== Stored data ==
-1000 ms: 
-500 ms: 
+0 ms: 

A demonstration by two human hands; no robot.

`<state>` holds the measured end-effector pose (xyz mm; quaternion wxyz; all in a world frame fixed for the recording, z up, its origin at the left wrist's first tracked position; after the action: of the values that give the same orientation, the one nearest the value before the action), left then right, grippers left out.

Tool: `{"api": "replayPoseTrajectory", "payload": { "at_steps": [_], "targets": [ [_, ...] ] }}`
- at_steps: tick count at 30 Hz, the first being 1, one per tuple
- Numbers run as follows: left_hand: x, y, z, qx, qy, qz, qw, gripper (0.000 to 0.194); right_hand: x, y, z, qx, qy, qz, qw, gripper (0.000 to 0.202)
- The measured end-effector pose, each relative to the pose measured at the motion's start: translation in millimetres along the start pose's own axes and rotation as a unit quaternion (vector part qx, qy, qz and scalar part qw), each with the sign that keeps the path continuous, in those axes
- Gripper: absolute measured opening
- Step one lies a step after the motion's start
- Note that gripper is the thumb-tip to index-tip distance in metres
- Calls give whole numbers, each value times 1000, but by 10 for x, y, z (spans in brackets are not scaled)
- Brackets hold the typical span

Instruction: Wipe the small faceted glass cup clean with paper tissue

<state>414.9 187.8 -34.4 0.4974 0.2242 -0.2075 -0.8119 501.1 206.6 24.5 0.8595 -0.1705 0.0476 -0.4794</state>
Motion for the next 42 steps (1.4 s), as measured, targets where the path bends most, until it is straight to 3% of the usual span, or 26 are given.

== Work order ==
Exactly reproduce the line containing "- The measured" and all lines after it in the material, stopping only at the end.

== Written answer ==
- The measured end-effector pose, each relative to the pose measured at the motion's start: translation in millimetres along the start pose's own axes and rotation as a unit quaternion (vector part qx, qy, qz and scalar part qw), each with the sign that keeps the path continuous, in those axes
- Gripper: absolute measured opening
- Step one lies a step after the motion's start
- Note that gripper is the thumb-tip to index-tip distance in metres
- Calls give whole numbers, each value times 1000, but by 10 for x, y, z (spans in brackets are not scaled)
- Brackets hold the typical span

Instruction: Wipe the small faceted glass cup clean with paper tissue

<state>414.9 187.8 -34.4 0.4974 0.2242 -0.2075 -0.8119 501.1 206.6 24.5 0.8595 -0.1705 0.0476 -0.4794</state>
Motion for the next 42 steps (1.4 s), as measured, targets where the path bends most, until it is straight to 3% of the usual span, or 26 are given.

What the exercise asked for is now done.